# MaxEnt Mixed Logit

### Model



**Model specification**

$$
P(y_{it} = j | X_i, \alpha_{ji} \boldsymbol{\beta_{i}}) = \frac{e^{\alpha_{ji} + \boldsymbol{\beta}_k' \boldsymbol{x}_{jit}}}{\sum_{j \in C} e^{\alpha_{ji} + \boldsymbol{\beta}_i' \boldsymbol{x}_{jit}}}
$$


- $P(y_{it} = j | X_i, \alpha_{ji} \boldsymbol{\beta_{i}})$: Probability of individual $i$ choosing a particular alternative $j$ at time $t$, conditioned on parameters $\boldsymbol{\beta_i}$ and $\alpha_{ji}$
- $y_{it}$: Choice outcome for individual $i$ at time $t$.
- $x_{jit}$: Set of attributes of choice $j$ for individual $i$ at time $t$.
- $\alpha_{ji}$: Intercept term for choice $j$ for individual $i$, assumed to be a random variable varying across choices.
- $\beta_k$: Coefficient vector attributes $k$, assumed to be a random variable varying across individuals.
- $C$: Set of available choices.

**Model parameters**

In Bayesian terms, the problem is to infer the joint posterior distribution of the model's unknown parameters.
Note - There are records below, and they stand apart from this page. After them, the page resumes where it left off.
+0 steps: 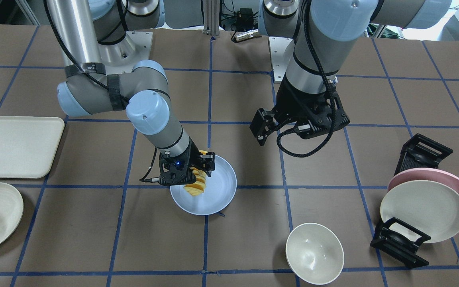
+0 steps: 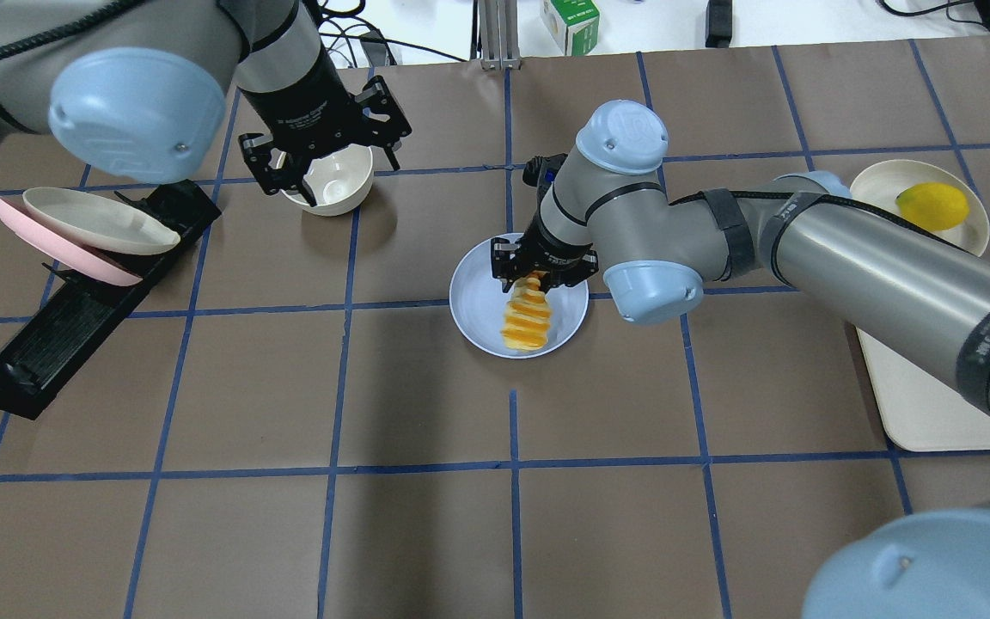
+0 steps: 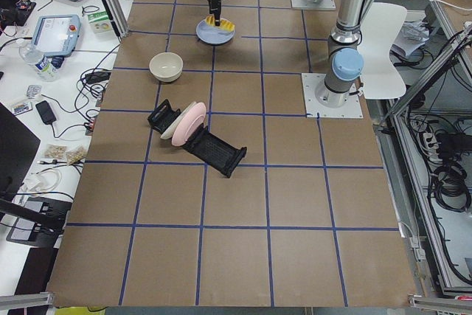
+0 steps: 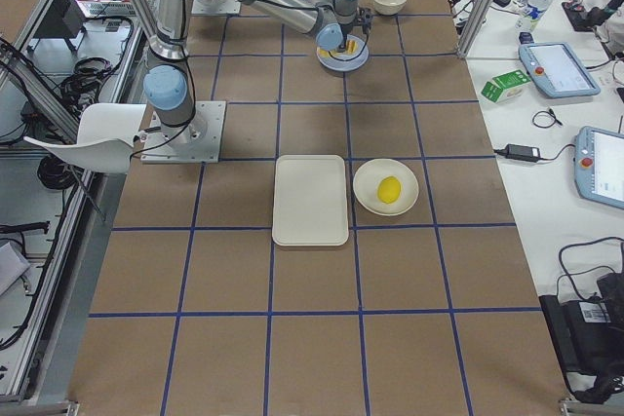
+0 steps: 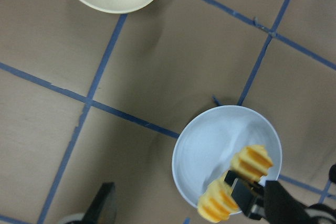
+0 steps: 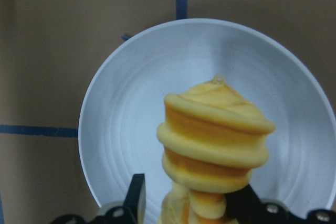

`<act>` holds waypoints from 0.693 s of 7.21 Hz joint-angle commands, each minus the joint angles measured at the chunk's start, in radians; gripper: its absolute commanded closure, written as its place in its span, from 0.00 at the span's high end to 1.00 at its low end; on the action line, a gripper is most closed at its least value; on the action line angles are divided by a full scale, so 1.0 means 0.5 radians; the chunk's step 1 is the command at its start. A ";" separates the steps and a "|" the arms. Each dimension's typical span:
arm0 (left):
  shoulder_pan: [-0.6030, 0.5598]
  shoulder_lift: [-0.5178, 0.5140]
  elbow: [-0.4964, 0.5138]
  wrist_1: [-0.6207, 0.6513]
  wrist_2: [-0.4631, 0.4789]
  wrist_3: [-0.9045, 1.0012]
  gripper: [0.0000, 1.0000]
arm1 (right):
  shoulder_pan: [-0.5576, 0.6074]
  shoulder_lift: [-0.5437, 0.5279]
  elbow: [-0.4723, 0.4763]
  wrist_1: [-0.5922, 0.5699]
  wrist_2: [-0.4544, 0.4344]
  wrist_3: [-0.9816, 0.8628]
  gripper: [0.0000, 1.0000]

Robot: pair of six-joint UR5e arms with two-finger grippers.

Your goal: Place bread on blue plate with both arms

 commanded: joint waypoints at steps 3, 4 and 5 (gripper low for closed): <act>0.044 0.138 0.002 -0.390 0.203 0.344 1.00 | -0.092 -0.070 -0.160 0.174 -0.128 -0.030 1.00; 0.047 0.135 -0.004 -0.369 0.179 0.353 1.00 | -0.122 -0.149 -0.190 0.284 -0.152 -0.079 1.00; 0.092 0.138 0.011 -0.278 0.179 0.423 1.00 | -0.192 -0.235 -0.261 0.489 -0.231 -0.204 1.00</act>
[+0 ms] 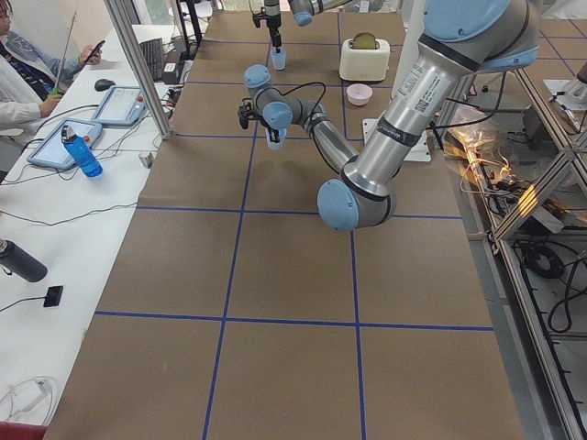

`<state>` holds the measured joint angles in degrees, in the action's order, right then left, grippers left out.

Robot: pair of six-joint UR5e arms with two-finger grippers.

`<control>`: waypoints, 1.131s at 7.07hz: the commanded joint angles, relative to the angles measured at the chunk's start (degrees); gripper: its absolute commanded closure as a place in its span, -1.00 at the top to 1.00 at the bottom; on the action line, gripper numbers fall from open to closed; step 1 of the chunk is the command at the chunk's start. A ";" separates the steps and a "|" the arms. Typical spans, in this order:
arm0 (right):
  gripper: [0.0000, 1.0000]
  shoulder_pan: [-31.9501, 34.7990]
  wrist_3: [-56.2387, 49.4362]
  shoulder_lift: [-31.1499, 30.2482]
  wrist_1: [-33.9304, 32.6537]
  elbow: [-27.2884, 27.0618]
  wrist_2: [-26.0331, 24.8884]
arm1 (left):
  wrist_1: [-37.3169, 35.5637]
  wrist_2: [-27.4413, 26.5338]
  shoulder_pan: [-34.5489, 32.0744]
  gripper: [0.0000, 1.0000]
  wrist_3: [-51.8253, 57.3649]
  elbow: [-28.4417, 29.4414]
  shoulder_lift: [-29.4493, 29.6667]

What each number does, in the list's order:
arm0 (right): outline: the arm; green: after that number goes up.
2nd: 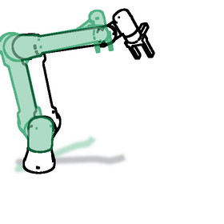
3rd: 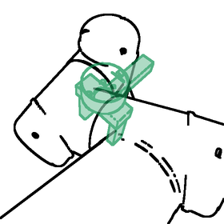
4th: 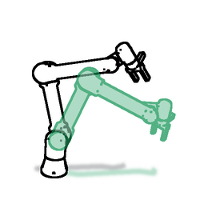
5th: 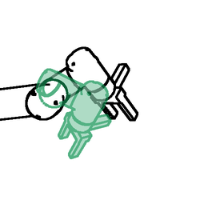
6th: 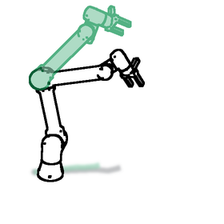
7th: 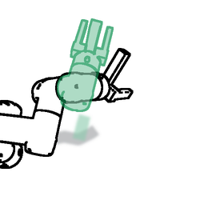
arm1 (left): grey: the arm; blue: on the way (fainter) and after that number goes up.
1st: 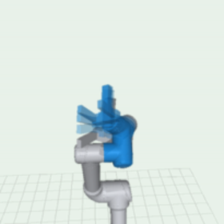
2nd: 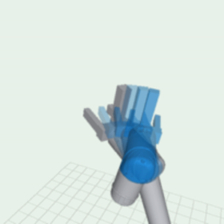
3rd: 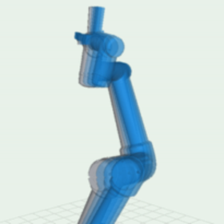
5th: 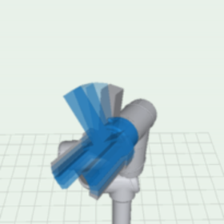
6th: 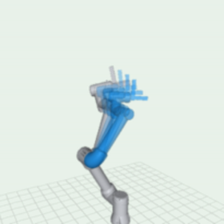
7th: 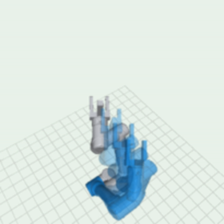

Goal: Stack blue cups with both arms
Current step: 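Carry a light blue cup to center with left gripper while right grasps the other, then set the cup at center with left gripper while right gripper lifts its cup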

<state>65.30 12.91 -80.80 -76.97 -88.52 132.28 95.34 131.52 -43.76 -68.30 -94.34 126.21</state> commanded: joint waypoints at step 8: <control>-0.81 0.00 0.45 -0.24 0.15 0.81 0.08 | 0.02 -5.31 7.90 -1.00 -3.42 7.86 9.40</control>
<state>65.33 13.09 -81.29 -76.82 -87.48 132.29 95.34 126.36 -36.01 -71.72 -86.67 135.40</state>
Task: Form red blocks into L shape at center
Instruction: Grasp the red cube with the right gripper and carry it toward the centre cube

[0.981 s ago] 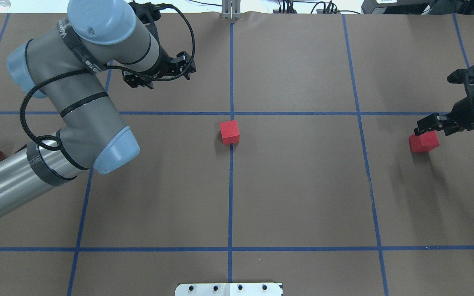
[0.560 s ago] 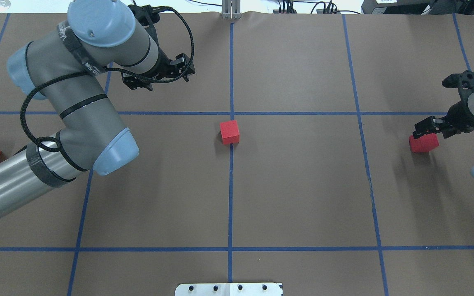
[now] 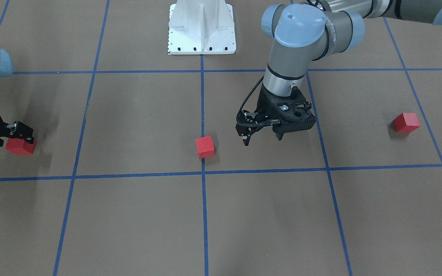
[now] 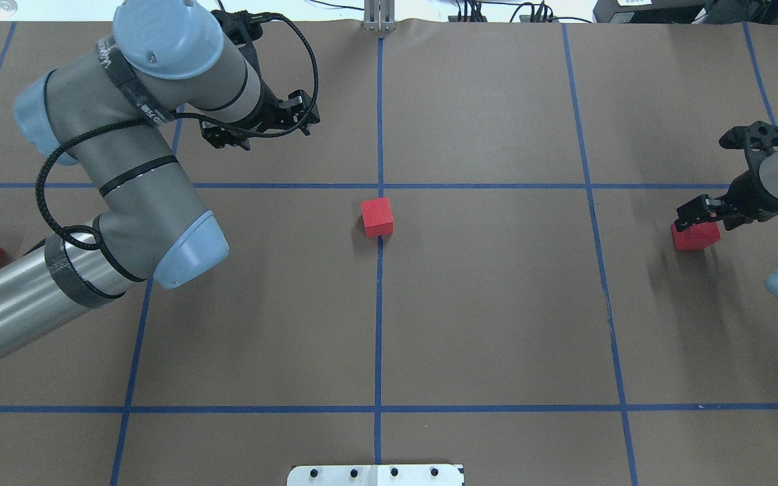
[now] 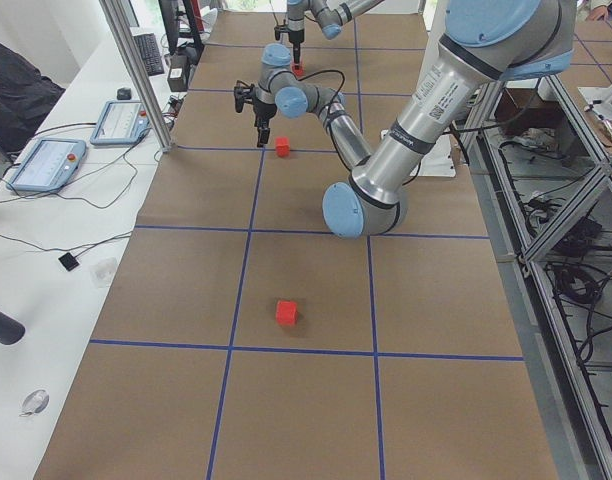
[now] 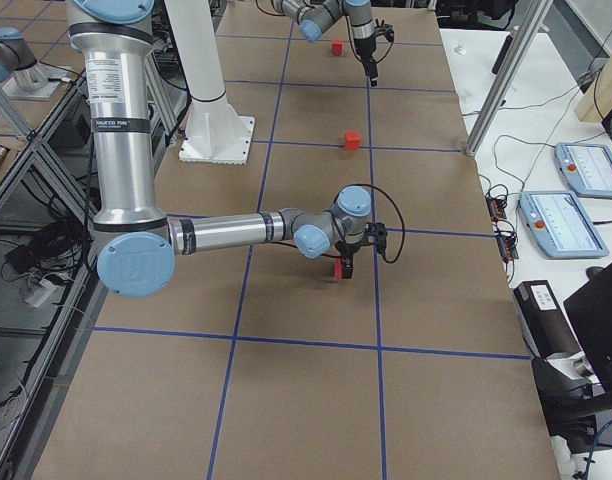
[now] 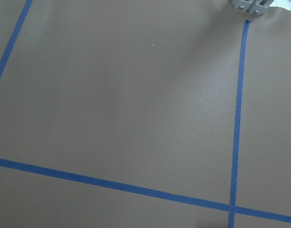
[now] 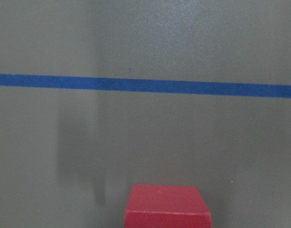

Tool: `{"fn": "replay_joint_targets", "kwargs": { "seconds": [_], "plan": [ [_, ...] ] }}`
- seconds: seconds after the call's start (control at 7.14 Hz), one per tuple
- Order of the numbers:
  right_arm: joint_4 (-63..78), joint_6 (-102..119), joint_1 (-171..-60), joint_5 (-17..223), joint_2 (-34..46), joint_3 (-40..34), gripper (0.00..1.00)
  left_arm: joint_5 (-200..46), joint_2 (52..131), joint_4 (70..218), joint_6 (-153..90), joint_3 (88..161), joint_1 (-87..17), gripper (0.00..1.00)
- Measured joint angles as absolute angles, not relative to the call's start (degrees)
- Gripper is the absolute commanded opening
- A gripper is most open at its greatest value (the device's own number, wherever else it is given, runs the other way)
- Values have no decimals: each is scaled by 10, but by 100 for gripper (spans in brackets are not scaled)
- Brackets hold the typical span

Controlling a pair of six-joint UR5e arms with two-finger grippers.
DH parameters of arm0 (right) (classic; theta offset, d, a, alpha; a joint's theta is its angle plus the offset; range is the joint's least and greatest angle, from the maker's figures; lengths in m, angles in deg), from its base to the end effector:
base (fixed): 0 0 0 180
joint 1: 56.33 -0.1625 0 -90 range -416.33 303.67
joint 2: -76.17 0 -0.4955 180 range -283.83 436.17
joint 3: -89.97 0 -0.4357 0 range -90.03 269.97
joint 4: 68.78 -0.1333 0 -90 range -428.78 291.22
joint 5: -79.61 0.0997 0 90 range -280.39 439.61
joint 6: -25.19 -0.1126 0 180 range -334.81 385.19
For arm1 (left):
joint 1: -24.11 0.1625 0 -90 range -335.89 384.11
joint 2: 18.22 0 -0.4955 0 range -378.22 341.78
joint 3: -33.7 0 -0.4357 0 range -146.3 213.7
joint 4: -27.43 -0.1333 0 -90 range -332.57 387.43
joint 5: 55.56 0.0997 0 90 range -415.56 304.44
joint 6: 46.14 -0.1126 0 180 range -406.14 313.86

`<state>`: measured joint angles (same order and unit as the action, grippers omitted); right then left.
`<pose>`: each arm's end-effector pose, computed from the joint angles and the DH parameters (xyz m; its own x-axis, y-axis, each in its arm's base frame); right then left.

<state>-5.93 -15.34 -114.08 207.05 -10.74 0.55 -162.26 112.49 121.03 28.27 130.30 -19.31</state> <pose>-0.2615 -0.5360 0.6666 0.6897 -0.0378 0.7231 0.0204 0.9993 0.0328 0.4864 -0.5993 0.2085 0.5745 -0.1893 -0.7963 0.3550 0.9342 0.0341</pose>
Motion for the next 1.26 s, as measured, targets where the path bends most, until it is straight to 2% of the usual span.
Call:
{"fn": "replay_joint_targets", "kwargs": {
  "seconds": [0.14, 0.7, 1.26],
  "plan": [
    [-60, -153, -1139, 2071, -107, 6, 3, -1623, 1123, 1210, 283, 1304, -193, 100],
    [-69, -139, -1138, 2078, -103, -27, 0, -1623, 1096, 1210, 270, 1328, -196, 100],
    [115, -146, -1085, 2069, 41, -119, 0, -1631, 954, 1212, 110, 1414, -247, 100]
  ]
}}
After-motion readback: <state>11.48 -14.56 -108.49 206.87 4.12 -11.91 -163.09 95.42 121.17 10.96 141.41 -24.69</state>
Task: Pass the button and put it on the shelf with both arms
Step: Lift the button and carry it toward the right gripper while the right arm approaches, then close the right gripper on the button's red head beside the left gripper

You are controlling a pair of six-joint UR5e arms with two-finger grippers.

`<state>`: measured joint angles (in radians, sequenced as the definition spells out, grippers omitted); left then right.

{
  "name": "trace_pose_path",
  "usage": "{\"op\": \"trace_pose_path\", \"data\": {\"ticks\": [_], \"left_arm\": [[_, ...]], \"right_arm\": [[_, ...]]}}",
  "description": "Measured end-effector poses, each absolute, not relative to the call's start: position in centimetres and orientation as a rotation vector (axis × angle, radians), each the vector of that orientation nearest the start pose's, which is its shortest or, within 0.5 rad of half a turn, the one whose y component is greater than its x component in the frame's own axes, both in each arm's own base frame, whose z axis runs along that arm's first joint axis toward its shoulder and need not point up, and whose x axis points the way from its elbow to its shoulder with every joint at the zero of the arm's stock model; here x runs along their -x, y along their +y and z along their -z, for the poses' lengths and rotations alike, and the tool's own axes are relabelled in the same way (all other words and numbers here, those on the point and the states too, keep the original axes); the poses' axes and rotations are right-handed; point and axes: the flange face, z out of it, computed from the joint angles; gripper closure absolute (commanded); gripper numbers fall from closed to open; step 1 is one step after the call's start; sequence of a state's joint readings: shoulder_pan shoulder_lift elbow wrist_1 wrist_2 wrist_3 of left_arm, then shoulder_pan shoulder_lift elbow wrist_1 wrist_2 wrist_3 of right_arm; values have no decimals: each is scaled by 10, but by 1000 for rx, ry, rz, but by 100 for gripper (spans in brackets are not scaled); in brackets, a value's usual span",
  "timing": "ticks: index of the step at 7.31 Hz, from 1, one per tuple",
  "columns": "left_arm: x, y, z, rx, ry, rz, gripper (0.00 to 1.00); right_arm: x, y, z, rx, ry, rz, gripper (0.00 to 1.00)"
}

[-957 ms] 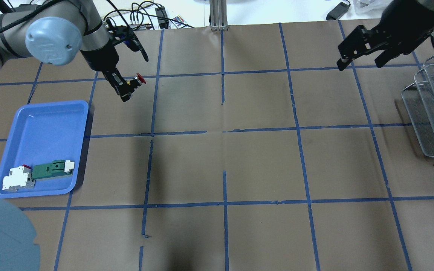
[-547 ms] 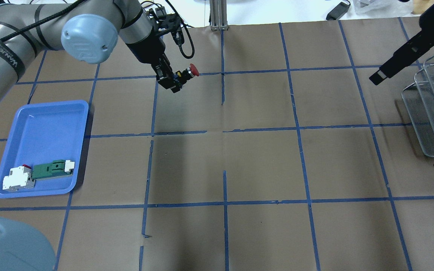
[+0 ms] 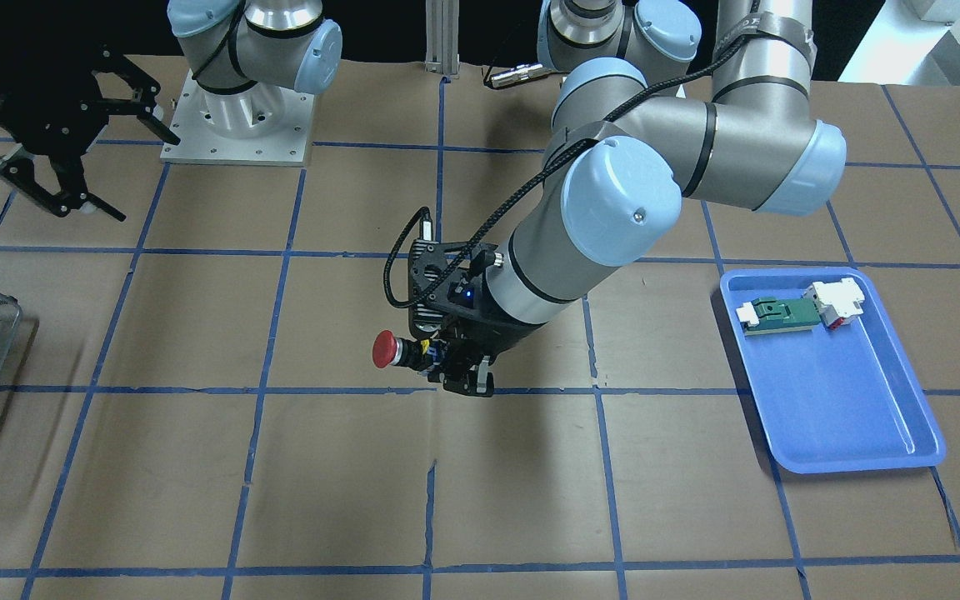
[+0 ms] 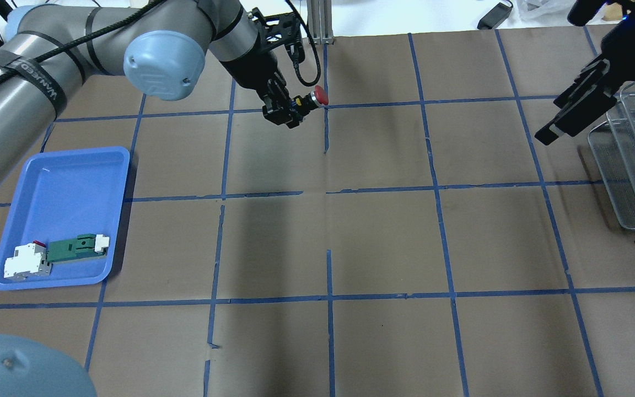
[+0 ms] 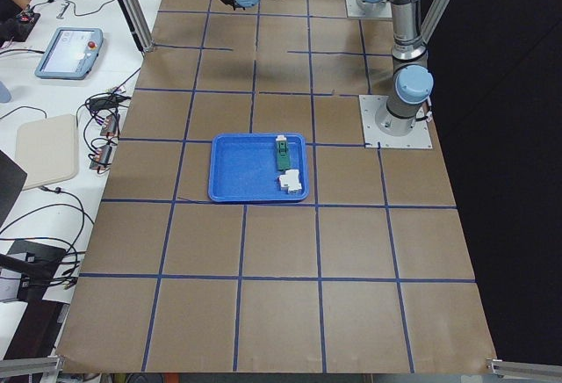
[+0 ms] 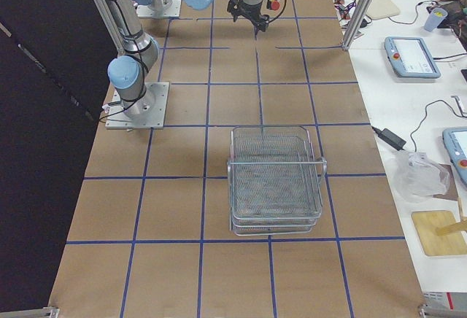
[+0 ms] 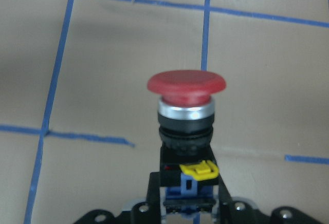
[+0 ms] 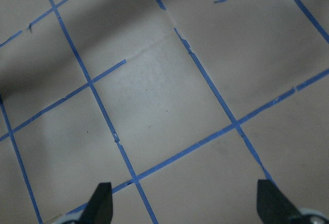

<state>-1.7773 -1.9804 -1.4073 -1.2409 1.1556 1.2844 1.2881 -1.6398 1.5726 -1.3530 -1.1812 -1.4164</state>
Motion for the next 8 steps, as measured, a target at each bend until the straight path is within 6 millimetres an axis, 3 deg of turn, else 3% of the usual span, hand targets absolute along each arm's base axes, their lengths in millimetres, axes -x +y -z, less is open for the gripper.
{"op": "trace_pose_path", "data": {"ticks": [2, 4, 6, 8], "left_arm": [[321, -604, -375, -2384, 2444, 558, 100], [350, -587, -388, -2441, 2390, 624, 100], [389, -552, -412, -2477, 2360, 652, 100], [412, -515, -443, -2482, 2347, 691, 100]], "right_arm": [[-56, -470, -510, 1713, 2140, 376, 0], [-65, -470, -510, 1886, 1983, 492, 0], [-71, -487, -499, 1916, 1918, 613, 0], [-80, -491, -497, 1920, 1887, 655, 0]]}}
$$P(\theta | \mathcal{D}) = \dfrac{P(\mathcal{D} | \theta) P(\theta)}{P(\mathcal{D})}$$

where $\theta =  \{ \alpha_{ji}, \boldsymbol{\beta}_i \}$ and $\mathcal{D} = \{ x_{jit}, y_{it} \}$

### Model complexity


The model can be more or less complex, depending on how flexible $\alpha$ and $\beta$ are.

**Multinomial logit models**

The key feature of MNL models is that $\beta_k$ does not vary over the customers $i$, making it a standard deterministic vector.

$$
\beta = \begin{bmatrix}
\beta_0  \\
\beta_1 \\
\vdots \\
\beta_k
\end{bmatrix}
$$

- In the least complex case,  $\alpha$ and $\beta$ are fixed for all customers, for all times, for all choices. This reduces to the multinomial logit model. 1 + $k$ parameters. 
- Getting more complex, $\alpha$ can vary for each choice, while $\beta$ remains fixed for all customers, for all times, for all choices.  $j + k$ parameters.
- Getting more complex, $\alpha$ can vary for each choice, while $\beta$ remains fixed for all customers, for all times, but varies over the choices.  $j + kj$ parameters.


**Mixed logit models**

The key feature of MNL models is that $\beta$ does vary over the customers, making it a random vector. We denote this vector $\phi$ to distinguish it from the deterministic case.

$$
\phi = \begin{bmatrix}
\beta_0  \sim \mathcal{N}(\mu, \sigma) \\ 
\beta_1 \sim \mathcal{N}(\mu, \sigma) \\
\vdots  \\
\beta_k \sim \mathcal{N}(\mu, \sigma)
\end{bmatrix}
$$


- In the least complex case,  $\alpha$ can vary for each choice, while $\beta$ can vary for each customer, but for each customer stays the same all times, for all choices $j + ki$ parameters.
- Getting more complex,  $\alpha$ can vary for each choice and customer, while $\beta$ can vary for each customer, but for each customer stays the same all times, for all choices. $ji + ki$ parameters.
- Getting more complex,  $\alpha$ can vary for each choice and customer, while $\beta$ can vary for each customer, but for each customer stays the same all times, while varying over each choice. $ji + kij$ parameters.
- Most complex,  $\alpha$ can vary for each choice and customer, while $\beta$ can vary for each customer, at each time, over each choice. $ji + kijt$ parameters.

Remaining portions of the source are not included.